A word-for-word copy of the data is what's wanted; pictures stay out of it.

MATERIAL PROVIDED below:

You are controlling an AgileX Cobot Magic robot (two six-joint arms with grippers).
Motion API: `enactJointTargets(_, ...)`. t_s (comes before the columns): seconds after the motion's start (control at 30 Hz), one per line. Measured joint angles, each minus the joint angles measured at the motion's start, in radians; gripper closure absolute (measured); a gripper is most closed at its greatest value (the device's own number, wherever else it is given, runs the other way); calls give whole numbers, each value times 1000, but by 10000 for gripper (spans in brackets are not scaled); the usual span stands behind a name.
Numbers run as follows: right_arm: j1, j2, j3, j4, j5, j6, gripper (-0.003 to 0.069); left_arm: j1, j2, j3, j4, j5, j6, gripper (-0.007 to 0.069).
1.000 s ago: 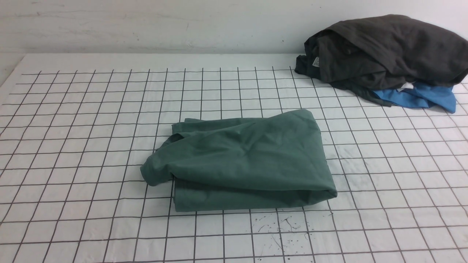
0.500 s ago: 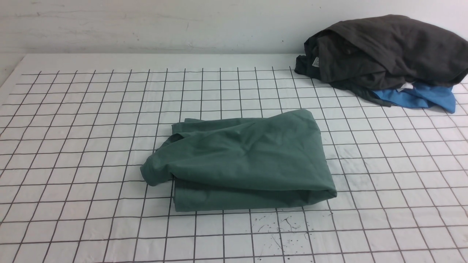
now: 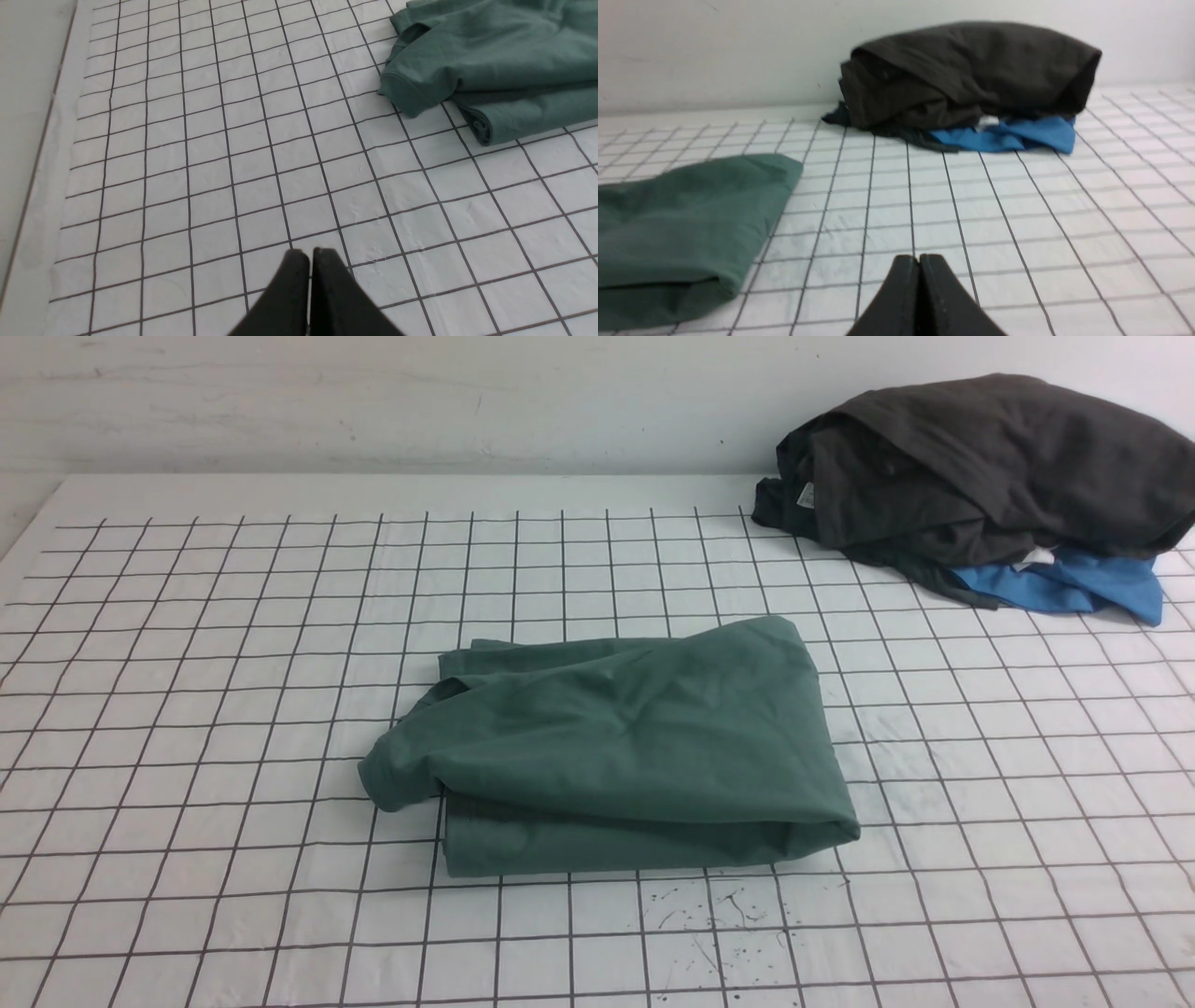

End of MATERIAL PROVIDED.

## FINISHED TASK:
You are controlling an AgileX Cobot Magic robot (two six-joint arms with grippers).
Motion API: `enactJointTargets(_, ...)`. t_s (comes before the columns): seconds after the motion's start (control at 30 Hz), one per line. Measured joint angles, each minus the joint angles measured at the motion's start, in radians; gripper closure absolute (measured); a gripper is most closed at its greatest value (the device's own number, wherever else it is given, runs the other way); calls give whole numbers, each value times 1000, but by 10000 for gripper (spans in brackets are not scaled); the usual span stands behind a name.
Numbers run as follows: right_arm: j1, j2, j3, j4, j5, j6, gripper (-0.003 to 0.069); left_arm: j1, j2, j3, j4, j5, j6, gripper (-0.007 to 0.069).
1.000 s ago: 
0.500 s ago: 
now: 

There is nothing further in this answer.